BEGIN Data

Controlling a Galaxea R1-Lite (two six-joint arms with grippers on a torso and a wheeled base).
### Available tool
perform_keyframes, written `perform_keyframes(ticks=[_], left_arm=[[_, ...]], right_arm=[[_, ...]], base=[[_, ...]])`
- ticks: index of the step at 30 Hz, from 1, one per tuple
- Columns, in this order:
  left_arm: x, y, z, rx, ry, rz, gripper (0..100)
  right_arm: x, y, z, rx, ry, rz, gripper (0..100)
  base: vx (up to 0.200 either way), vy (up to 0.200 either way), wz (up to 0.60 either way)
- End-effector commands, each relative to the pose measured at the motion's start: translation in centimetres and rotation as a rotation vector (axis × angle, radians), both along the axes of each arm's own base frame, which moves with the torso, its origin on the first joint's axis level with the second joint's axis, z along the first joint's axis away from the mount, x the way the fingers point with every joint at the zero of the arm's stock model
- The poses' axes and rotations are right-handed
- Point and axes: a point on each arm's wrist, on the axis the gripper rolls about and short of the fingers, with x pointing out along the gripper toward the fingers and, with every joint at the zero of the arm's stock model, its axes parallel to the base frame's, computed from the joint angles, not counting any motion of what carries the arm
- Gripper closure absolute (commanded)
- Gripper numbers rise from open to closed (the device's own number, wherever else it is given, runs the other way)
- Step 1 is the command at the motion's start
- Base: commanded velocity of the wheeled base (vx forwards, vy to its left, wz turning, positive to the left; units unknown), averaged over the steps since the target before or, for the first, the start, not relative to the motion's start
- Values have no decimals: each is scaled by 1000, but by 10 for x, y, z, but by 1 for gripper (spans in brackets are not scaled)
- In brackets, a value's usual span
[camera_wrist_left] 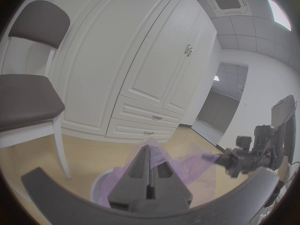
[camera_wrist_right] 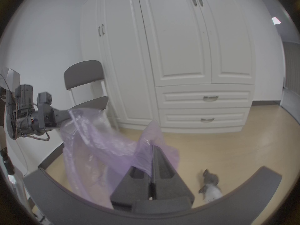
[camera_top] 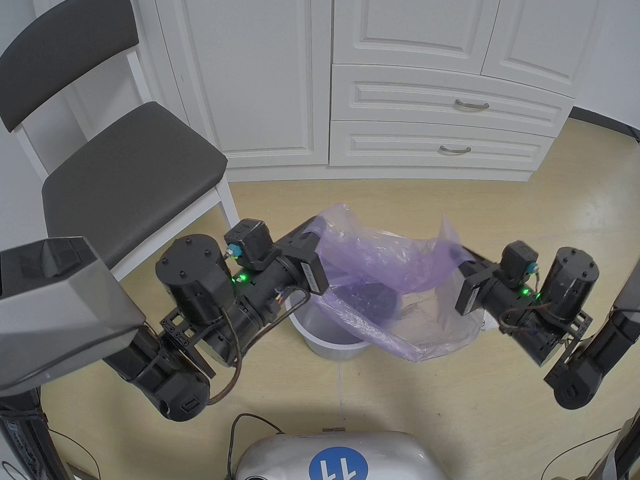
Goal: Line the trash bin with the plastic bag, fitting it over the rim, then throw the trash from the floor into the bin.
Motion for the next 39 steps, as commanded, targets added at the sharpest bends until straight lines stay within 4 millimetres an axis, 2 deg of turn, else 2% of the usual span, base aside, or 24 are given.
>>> perform_keyframes(ticks=[1,7,11,16,21,26,29,34,39], left_arm=[[-16,-20,-2,3,4,-41,100],[-4,-24,-18,9,40,-27,100],[18,-21,-33,-33,87,5,100],[29,-17,-40,-48,103,28,100],[15,-4,-16,-53,69,36,100],[3,12,-9,-10,88,28,100],[2,29,-7,101,97,58,100],[-5,32,0,118,111,55,100],[-6,30,-4,128,123,47,100]], right_arm=[[-9,32,-24,8,85,95,100],[-11,53,-39,71,158,156,100],[0,65,-52,142,210,162,100],[10,74,-54,246,241,167,100],[9,92,-60,327,282,197,100],[10,102,-64,361,288,183,100],[4,108,-62,381,300,206,100],[-1,113,-65,394,321,226,100],[0,115,-71,402,343,223,100]], base=[[0,0,0],[0,0,0],[0,0,0],[0,0,0],[0,0,0],[0,0,0],[0,0,0],[0,0,0],[0,0,0]])
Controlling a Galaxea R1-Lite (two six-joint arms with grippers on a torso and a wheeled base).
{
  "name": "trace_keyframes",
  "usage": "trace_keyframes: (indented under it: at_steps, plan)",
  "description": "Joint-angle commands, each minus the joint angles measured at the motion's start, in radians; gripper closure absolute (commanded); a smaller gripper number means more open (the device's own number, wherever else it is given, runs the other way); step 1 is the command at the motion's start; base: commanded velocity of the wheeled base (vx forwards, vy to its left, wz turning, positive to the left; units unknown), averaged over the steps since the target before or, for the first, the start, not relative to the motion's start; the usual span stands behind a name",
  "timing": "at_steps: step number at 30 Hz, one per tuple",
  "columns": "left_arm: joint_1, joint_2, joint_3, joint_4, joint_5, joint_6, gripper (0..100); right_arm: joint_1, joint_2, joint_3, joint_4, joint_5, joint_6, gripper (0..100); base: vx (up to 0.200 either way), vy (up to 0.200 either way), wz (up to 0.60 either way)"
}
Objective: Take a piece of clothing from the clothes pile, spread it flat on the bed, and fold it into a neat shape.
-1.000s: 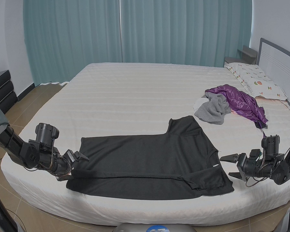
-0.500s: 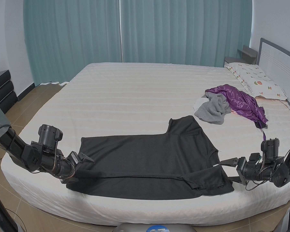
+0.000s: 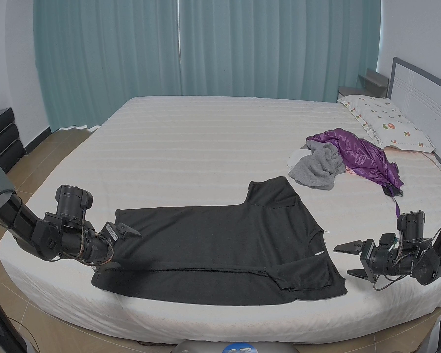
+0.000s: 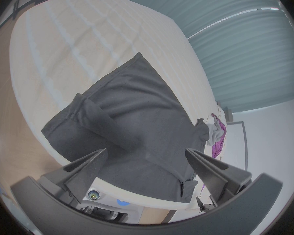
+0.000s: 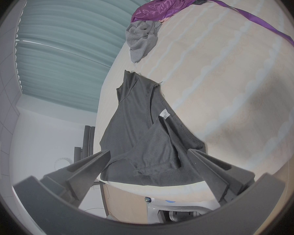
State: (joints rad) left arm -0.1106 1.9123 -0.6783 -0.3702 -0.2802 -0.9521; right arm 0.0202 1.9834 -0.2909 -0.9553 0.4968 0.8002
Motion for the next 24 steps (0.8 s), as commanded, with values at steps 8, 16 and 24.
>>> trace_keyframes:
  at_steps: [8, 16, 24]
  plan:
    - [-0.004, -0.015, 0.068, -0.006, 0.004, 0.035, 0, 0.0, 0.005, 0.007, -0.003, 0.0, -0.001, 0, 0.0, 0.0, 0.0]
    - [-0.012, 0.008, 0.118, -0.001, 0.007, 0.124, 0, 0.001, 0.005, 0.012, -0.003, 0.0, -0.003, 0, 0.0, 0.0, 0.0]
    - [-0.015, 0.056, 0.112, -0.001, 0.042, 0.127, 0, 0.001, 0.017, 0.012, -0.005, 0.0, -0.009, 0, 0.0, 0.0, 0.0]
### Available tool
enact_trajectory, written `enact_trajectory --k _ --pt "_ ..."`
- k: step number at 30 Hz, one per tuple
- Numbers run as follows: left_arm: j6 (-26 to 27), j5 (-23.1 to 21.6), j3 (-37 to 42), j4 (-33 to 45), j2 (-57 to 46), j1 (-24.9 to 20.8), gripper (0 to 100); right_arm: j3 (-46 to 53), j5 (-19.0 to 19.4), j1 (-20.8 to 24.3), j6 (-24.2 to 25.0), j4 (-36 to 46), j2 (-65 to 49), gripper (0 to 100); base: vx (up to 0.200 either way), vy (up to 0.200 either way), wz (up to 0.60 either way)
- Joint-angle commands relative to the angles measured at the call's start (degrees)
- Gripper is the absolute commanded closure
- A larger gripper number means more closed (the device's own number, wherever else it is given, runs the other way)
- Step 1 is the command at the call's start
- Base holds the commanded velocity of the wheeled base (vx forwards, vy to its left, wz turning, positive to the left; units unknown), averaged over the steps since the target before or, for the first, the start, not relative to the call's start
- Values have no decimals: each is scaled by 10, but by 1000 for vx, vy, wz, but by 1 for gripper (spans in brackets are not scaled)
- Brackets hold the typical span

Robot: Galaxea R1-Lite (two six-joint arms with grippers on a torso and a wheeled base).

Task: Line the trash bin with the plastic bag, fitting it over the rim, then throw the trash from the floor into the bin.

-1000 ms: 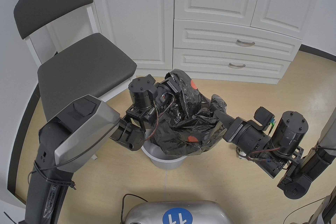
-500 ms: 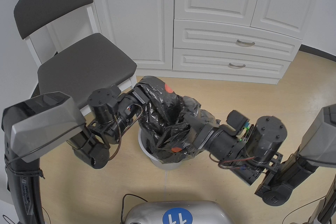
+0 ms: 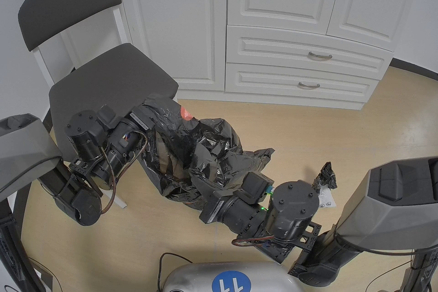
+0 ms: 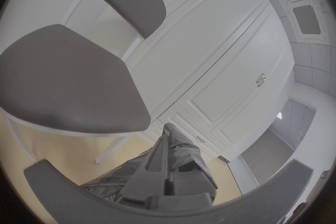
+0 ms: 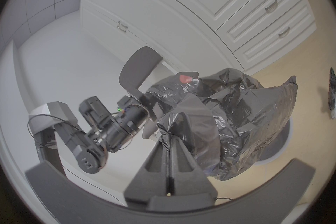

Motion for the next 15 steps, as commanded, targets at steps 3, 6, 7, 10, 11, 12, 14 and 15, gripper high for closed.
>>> enact_trajectory --k 3,6,7,10,11,12,14,15 --pt "1 0 9 0 -40 6 100 -25 1 3 1 -10 44 100 0 0 0" --pt "0 0 11 1 -48 6 100 -25 1 4 10 -10 45 100 0 0 0" --pt "0 0 16 1 -52 5 100 -25 1 3 17 -10 48 100 0 0 0" --pt "1 0 26 0 -55 5 100 -24 1 1 29 -10 50 100 0 0 0" --pt "1 -1 29 0 -55 4 100 -24 1 0 33 -10 53 100 0 0 0" --pt "0 -1 31 1 -52 4 100 -25 -1 -1 39 -10 56 100 0 0 0" --pt "-1 -1 34 0 -48 4 100 -24 -3 -3 45 -10 58 100 0 0 0" --pt "-1 -1 36 0 -47 2 100 -22 -4 -4 48 -10 59 100 0 0 0"
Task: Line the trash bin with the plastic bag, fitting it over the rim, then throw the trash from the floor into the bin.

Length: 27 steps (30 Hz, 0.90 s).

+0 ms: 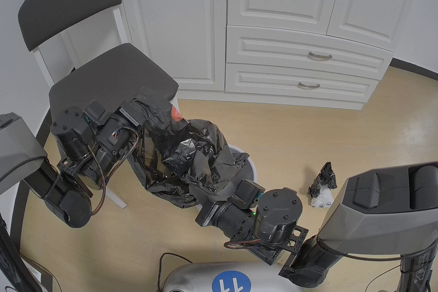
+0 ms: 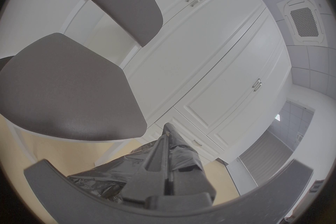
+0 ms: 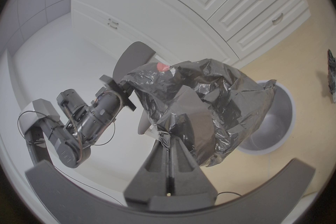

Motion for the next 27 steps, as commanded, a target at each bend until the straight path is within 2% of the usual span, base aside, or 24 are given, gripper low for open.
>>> enact_trajectory --k 1,9,10,13,17,18,24,27 --pt "-1 0 7 0 6 -5 100 6 -3 -2 6 -10 9 100 0 0 0" --pt "-3 0 13 -1 16 -28 100 57 -21 -1 9 -10 -27 100 0 0 0" --pt "-3 -2 6 -1 16 -42 100 110 -30 3 13 -10 -57 100 0 0 0" --pt "1 -10 -19 0 28 -60 100 175 -35 16 29 -10 -103 100 0 0 0" --pt "3 -16 -37 0 42 -68 100 198 -36 29 43 -10 -119 100 0 0 0" --pt "3 -20 -87 1 81 -82 100 220 -39 40 53 -10 -118 100 0 0 0" --pt "10 -24 -179 28 154 -108 100 221 -65 48 74 -10 -87 100 0 0 0" --pt "10 -24 -223 52 186 -108 100 214 -65 42 81 -10 -72 100 0 0 0"
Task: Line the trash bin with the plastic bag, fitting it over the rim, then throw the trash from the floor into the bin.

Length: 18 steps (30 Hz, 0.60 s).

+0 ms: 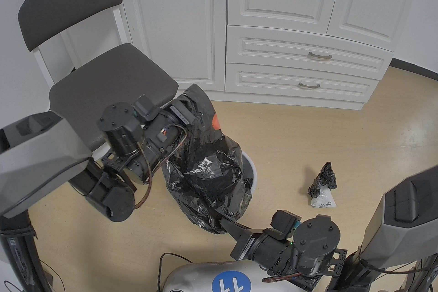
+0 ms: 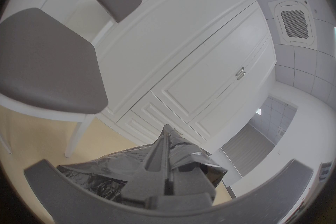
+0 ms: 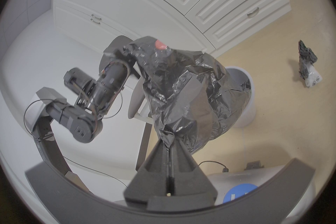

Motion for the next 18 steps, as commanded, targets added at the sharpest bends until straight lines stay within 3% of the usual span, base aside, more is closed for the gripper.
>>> enact_trajectory --k 1,13,18 --pt "1 -4 -94 35 102 -14 100 -4 -8 1 17 -10 33 100 0 0 0" --pt "1 -5 -221 71 211 1 100 -61 -6 -37 14 -10 86 100 0 0 0" --pt "-1 -5 -290 101 246 -2 100 -60 -6 -91 13 -10 85 100 0 0 0"
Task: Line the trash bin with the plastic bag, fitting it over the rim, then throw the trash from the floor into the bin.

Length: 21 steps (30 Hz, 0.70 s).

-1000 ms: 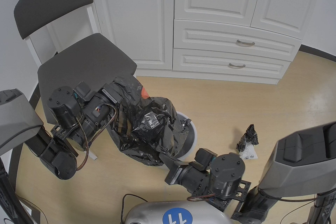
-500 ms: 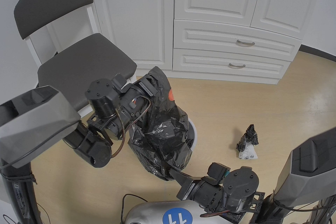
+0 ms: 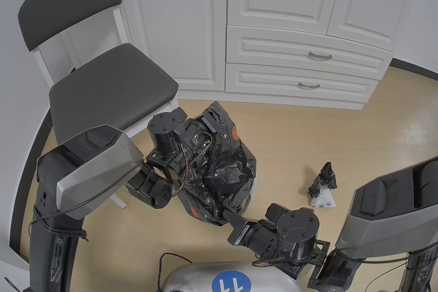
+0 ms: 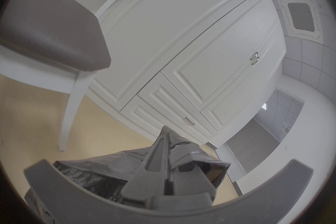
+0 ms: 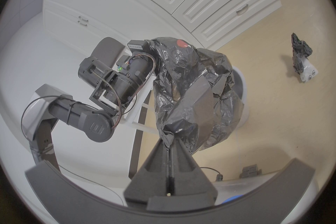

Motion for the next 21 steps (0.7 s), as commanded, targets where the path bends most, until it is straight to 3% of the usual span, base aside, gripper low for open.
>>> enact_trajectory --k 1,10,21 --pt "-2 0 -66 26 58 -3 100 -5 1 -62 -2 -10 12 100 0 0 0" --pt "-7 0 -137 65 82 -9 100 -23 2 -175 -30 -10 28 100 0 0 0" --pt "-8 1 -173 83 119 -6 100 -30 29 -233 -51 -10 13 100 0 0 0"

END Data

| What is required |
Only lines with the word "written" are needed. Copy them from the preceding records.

| Task response |
perform_keyframes, written `perform_keyframes(ticks=[_], left_arm=[[_, ...]], right_arm=[[_, ...]], base=[[_, ...]])`
enact_trajectory, written `enact_trajectory --k _ --pt "_ ..."`

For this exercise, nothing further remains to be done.